Activity:
Identify every line in the records below that contains the word "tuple", and copy each of those lines.

# # # #

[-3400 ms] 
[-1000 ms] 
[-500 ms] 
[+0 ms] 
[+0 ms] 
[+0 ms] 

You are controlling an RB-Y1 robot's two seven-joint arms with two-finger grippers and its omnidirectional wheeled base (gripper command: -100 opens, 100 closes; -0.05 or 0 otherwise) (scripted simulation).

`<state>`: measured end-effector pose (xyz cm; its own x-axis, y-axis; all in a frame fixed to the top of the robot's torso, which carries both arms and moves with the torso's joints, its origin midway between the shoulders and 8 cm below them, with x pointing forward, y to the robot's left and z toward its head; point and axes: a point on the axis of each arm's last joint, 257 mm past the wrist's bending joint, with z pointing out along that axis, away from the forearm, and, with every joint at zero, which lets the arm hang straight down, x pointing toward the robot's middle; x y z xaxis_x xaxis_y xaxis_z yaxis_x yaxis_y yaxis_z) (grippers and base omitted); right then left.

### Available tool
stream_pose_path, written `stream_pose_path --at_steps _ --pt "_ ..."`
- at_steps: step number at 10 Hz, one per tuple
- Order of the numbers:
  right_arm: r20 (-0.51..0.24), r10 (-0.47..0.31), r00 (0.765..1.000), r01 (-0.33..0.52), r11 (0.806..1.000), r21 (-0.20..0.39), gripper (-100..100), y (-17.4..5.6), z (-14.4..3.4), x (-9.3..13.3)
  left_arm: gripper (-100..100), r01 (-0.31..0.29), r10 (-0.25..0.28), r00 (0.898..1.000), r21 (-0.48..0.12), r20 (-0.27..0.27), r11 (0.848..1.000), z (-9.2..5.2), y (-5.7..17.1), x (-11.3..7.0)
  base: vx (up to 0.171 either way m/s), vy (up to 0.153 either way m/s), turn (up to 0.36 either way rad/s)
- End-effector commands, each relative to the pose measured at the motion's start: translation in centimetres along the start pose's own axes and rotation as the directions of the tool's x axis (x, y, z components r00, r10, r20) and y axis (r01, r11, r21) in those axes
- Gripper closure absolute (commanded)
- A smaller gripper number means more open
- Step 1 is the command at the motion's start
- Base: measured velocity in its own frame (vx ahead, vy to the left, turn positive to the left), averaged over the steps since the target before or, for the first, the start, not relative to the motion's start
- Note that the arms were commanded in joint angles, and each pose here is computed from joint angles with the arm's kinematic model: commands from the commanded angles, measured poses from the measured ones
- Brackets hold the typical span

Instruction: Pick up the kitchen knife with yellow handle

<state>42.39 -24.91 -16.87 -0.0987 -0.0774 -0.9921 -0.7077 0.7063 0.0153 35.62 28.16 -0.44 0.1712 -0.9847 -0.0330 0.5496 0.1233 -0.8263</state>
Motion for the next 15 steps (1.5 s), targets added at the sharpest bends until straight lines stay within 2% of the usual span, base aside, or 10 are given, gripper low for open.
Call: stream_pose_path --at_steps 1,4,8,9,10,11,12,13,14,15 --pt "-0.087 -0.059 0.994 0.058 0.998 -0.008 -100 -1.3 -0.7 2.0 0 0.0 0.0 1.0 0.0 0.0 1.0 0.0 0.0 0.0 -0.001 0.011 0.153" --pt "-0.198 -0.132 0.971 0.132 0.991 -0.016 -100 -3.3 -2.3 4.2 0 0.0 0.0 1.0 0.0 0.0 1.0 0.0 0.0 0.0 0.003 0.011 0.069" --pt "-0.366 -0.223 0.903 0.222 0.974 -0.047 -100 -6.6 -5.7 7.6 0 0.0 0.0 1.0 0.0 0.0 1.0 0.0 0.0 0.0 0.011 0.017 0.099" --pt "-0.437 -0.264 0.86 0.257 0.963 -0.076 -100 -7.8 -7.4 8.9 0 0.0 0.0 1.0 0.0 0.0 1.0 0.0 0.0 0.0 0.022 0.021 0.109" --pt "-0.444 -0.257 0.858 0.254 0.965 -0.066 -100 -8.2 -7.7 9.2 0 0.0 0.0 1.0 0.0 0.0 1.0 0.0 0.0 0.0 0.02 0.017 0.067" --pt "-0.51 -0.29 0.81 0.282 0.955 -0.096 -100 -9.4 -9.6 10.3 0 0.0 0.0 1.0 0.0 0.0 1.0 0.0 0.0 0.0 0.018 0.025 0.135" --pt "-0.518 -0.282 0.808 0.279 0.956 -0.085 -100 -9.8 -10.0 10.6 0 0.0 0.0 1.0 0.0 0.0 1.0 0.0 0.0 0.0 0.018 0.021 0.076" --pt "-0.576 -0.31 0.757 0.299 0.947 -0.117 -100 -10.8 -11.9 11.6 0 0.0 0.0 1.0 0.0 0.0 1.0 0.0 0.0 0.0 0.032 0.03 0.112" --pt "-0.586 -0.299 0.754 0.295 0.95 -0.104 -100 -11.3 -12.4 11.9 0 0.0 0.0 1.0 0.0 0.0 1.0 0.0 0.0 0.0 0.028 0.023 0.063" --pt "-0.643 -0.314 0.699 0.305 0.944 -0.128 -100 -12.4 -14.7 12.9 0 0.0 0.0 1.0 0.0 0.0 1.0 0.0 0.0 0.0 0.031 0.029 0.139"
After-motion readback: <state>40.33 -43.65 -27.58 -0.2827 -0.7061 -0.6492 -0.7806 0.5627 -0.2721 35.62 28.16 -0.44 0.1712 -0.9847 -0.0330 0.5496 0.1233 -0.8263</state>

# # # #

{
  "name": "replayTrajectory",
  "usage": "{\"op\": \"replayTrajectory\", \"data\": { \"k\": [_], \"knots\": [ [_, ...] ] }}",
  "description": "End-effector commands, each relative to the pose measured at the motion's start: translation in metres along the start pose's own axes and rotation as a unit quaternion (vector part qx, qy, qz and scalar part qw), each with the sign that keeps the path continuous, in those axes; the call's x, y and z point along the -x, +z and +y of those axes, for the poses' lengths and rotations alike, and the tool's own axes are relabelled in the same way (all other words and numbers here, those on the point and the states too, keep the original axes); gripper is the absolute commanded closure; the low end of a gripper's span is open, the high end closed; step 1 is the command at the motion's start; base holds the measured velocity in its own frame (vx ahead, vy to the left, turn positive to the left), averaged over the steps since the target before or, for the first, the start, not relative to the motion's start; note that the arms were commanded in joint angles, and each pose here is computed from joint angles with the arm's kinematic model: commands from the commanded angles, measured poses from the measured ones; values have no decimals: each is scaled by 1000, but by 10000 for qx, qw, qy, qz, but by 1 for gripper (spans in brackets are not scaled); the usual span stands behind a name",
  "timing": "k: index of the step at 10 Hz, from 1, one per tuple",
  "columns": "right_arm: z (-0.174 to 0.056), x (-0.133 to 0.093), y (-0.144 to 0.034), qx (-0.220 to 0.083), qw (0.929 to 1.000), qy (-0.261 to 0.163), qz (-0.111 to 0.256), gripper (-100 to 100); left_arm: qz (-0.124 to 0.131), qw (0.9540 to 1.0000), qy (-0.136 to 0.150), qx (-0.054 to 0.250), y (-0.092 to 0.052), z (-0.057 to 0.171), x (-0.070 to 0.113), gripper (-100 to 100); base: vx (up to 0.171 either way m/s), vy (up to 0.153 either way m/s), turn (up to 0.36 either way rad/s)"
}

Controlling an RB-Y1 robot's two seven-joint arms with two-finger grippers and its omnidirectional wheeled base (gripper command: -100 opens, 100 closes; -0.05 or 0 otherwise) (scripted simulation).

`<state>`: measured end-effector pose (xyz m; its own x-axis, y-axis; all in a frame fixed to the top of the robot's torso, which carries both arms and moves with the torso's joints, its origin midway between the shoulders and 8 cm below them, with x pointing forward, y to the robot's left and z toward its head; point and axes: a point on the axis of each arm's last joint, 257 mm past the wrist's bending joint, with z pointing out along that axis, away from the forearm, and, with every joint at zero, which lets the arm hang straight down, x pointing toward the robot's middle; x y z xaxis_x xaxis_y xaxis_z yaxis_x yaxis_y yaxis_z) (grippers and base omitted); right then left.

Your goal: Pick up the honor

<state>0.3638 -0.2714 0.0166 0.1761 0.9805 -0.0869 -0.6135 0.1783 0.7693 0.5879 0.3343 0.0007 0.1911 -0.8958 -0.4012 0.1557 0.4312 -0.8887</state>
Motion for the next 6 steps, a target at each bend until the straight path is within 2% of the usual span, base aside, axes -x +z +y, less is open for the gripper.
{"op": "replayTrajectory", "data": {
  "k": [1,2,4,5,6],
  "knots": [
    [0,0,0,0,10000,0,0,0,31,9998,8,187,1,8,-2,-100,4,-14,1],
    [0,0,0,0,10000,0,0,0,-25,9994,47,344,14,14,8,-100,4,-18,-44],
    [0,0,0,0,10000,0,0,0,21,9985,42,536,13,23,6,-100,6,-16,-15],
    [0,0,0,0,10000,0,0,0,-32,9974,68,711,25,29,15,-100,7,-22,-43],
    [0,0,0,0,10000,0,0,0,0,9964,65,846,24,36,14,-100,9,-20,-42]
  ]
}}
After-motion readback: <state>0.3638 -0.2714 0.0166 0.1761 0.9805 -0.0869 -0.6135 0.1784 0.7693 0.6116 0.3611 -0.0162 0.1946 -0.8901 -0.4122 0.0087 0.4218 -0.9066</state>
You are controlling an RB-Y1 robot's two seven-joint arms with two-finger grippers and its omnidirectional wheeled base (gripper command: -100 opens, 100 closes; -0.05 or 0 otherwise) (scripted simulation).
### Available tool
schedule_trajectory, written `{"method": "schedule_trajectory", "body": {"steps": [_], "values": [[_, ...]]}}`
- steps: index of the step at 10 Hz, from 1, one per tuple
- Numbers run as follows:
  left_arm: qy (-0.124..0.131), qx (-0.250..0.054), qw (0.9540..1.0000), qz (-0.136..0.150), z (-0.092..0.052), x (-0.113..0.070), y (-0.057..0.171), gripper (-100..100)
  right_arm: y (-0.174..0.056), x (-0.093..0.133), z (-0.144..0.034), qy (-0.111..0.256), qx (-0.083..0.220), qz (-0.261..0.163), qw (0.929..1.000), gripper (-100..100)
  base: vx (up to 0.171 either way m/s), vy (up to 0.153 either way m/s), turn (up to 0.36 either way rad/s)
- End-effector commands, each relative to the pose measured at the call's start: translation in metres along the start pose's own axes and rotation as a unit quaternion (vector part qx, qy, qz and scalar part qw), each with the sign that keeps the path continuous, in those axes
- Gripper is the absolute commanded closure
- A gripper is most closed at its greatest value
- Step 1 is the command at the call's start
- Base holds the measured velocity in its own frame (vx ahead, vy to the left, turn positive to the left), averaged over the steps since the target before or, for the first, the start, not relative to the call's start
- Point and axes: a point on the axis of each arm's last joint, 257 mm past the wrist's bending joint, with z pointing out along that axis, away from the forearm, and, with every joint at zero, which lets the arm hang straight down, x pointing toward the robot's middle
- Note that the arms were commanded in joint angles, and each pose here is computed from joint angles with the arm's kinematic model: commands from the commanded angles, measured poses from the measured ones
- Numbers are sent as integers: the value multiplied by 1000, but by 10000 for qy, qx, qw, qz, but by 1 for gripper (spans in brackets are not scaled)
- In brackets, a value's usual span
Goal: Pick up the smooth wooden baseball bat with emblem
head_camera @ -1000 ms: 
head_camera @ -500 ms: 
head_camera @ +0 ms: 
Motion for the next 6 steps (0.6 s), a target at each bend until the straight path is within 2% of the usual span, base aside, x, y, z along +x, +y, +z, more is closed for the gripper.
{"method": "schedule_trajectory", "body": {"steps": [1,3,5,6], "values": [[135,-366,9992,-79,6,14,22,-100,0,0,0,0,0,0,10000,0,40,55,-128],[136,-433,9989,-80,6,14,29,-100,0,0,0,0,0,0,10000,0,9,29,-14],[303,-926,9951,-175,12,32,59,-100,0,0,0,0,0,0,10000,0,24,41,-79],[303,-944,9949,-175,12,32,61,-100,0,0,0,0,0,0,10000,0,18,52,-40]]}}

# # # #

Response for this exercise:
- at_steps: step number at 10 Hz, one per tuple
  "timing": "k: index of the step at 10 Hz, from 1, one per tuple",
- steps: index of the step at 10 Hz, from 1, one per tuple

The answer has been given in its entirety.